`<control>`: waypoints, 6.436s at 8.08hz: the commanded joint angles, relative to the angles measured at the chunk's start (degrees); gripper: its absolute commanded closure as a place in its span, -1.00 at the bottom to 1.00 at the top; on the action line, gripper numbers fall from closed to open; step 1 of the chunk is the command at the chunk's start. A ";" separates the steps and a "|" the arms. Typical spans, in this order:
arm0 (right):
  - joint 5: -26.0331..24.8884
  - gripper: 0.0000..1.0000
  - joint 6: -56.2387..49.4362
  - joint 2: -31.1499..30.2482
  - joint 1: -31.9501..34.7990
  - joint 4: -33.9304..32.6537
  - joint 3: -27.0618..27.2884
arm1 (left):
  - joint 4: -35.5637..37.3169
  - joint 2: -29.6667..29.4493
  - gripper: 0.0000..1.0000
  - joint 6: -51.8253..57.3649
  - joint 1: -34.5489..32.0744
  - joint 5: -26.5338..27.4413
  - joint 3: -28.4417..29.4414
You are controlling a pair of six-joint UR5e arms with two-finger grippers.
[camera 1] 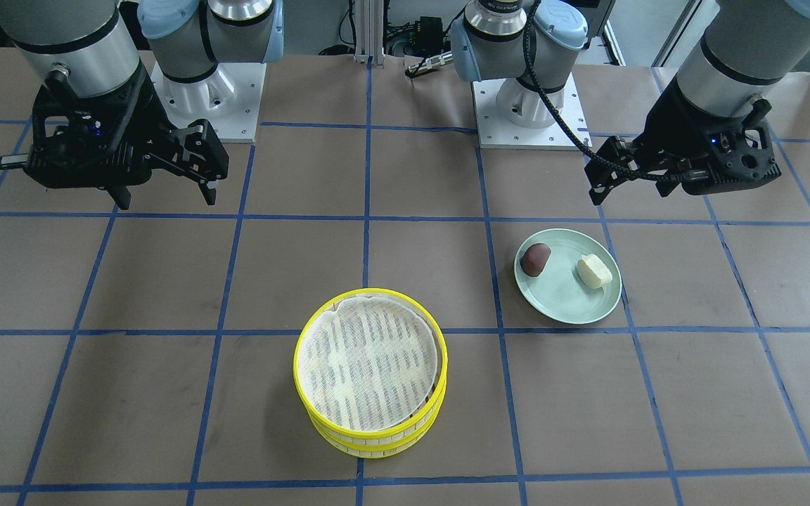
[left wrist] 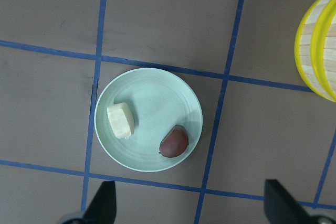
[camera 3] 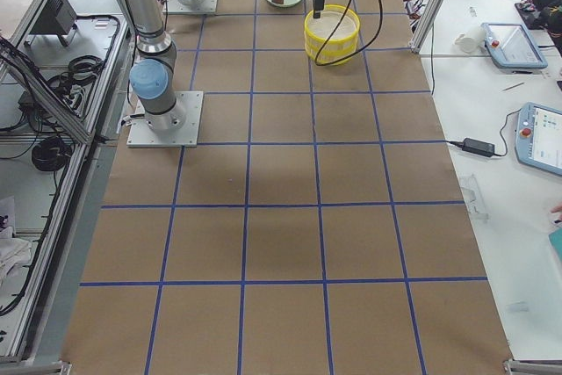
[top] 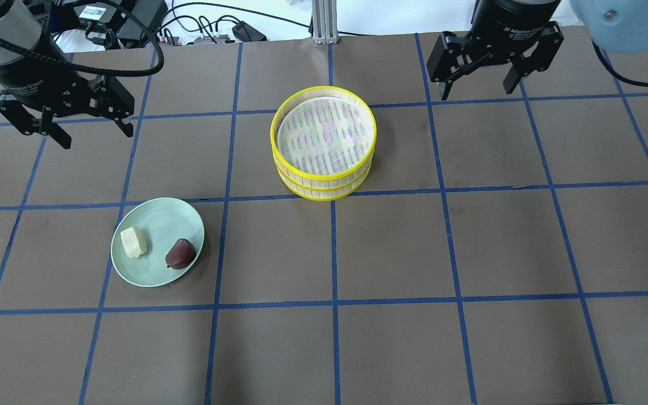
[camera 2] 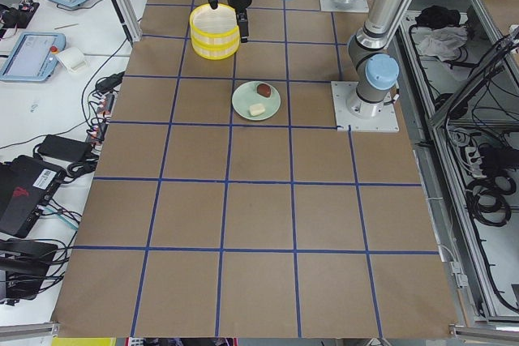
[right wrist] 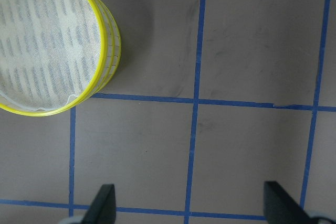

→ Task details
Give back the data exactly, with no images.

→ Written response
`<control>`: waypoints, 6.436s at 8.08hz: the commanded joint angles, relative to the angles measured at the chunk's start (degrees); gripper: its absolute commanded closure as a place in its span, -1.00 at the bottom to 1.00 at the top; on the action line, gripper numbers fall from closed to open; step 1 of the chunk is the command at the chunk's start. A ";" separates the steps and a "|" the arms. Typical spans, in this order:
arm0 (right):
  - joint 5: -26.0331..24.8884
  - gripper: 0.0000..1.0000
  - joint 6: -56.2387..49.4362
  - joint 2: -31.1499..30.2482
  - joint 1: -31.9501..34.7990
  - joint 4: -33.9304..32.6537
  - joint 3: -27.0618..27.2884
arm1 (left):
  - joint 4: -35.5637..37.3169
  - joint 2: -29.6667..29.4493
  - gripper: 0.0000..1.0000
  - joint 6: -51.8253..57.3649
  - joint 1: -34.5489..32.0744
  - joint 5: -26.5338..27.4413
  - joint 3: -28.4417..29.4414
You are controlling a pair of six-joint UR5e arms with two-finger grippers.
[camera 1] 
[left wrist] 
[camera 3] 
[top] 
[camera 2] 
[right wrist] 

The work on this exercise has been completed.